投手2、野手2のプランが浮上

メヒアが好調で新たな悩みが!?
ようやく開幕日が決まり、そこへ向けての練習試合がスタートしたプロ野球。開幕への期間は長くはなく、練習試合が始まったと思ったら、すぐにメンバーの絞り込みをしなければならない時期に入っていくが、今季、
佐々岡真司新監督の下、V奪回と日本一を狙う
広島東洋カープには、開幕の戦力構想をどうするか、ここにきてちょっと悩ましい事態が持ち上がっている。
それは、外国人枠の配分だ。昨年までは、4つの枠を投手3、野手1と割り振る形をベースに戦ってきており、今季も当初はその構想だった。ところがここにきて、フォーム改造の効果もあって、
アレハンドロ・メヒアが6月2日、3日の練習試合で2試合連続弾を放つなど好調。レギュラー争いに名乗りを上げ、一方で外国人の救援投手陣の
ヘロニモ・フランスア、
テイラー・スコット、
DJ.ジョンソンが決め手を欠く投球が続いているところから、4つの枠を投手2、野手2に割り振る形にして、メヒアと新外国人野手の
ホセ・ピレラを両方起用するプランが持ち上がってきたのだ(投手の
クリス・ジョンソンの一軍は確定的)。
ただ、メヒアとピレラを両方起用しようとする場合、その影響は1つのポジションのみにとどまらないため、話は複雑になってくる。
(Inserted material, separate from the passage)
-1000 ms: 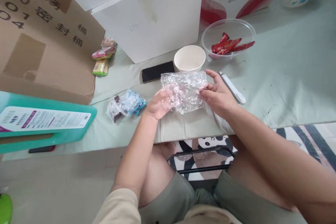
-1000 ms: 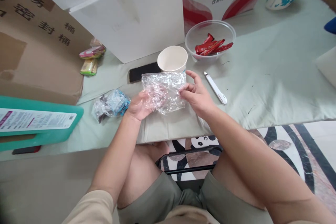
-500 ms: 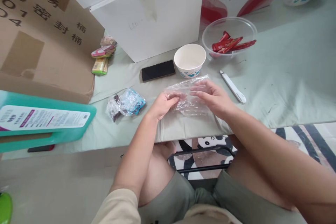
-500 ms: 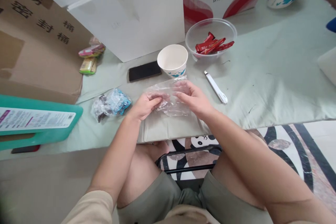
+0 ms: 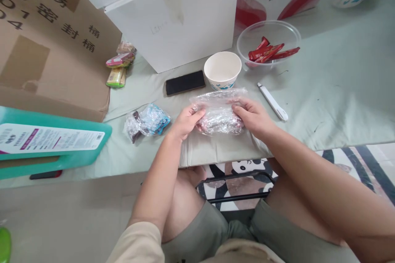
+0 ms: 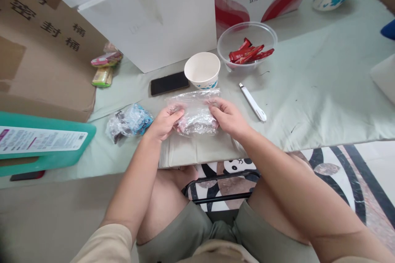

メヒアのポジションは本来サードで、ファーストもできるが、ファーストだと少し守備に不安はある。そしてピレラは、本職は外野で、内野もできるが経験豊富なのはセカンドという選手。カープではここまでサードでの起用が考えられてきたが、慣れないポジションで送球に関する不安がつきまとっていた。
ここにきて、本来ファーストに予定されていた
松山竜平にコンディション不良が発生、単に攻撃力だけを考えれば、メヒアがファーストにそのまま入れば話は簡単だったが、さすがにメヒアがファースト、ピレラがサードでは守備が不安すぎるという判断になったのだろう。練習試合での起用を見ていると、ファーストには
安部友裕か
堂林翔太を入れ、メヒアをサード、そしてピレラをレフトで起用する、というのが、メヒアとピレラを両方起用する場合の基本形になりそうだ。
確かにこの形なら、2人とも慣れないポジションで守らなくていいので、守備の不安はかなり軽減される。打線の迫力も増すので、現状ではベストな判断と言えるだろう。
打線の迫力は増すが……
ただ、それはそれで新たな難しさがないわけでもない。ピレラがレフトに回ることにより、当初レフトに予定されていた選手の力を使う場所が難しくなるのだ。チームきっての俊足を持つ
野間峻祥、FAの人的補償で昨シーズンせっかく取った
長野久義、そしてついに打撃開眼のきっかけをつかんだ感じの
高橋大樹らの出番が減ることになるのは、また困った問題だろう。
開幕延期による過密日程への対策のため、外国人枠を広げようかという話も一案として出ているようだが、もしそうなったときには、この、メヒアとピレラを両方使う、というプランは、より現実味を増してくる。
外国人選手を前面に出せば、打線の迫力は増し、一発攻勢も多くなる、が、他方で攻撃は強打に頼る淡白なものに近づく。一方、当初の構想どおりに日本人選手を多く使えば、カープ伝統の機動力を使ったいやらしい攻めはやりやすくなるが、打線全体の爆発力は落ちることになろう。
佐々岡新監督は攻撃陣に関して、シーズン前の段階では「カープの伝統は機動力野球。そこに大きいのを打てる選手をプラスした形を作りたい」と語っていたが、さて、この後、どちらの採用に踏み切るだろうか。その決断によって、新監督の志向する野球が見えてくるような気もする。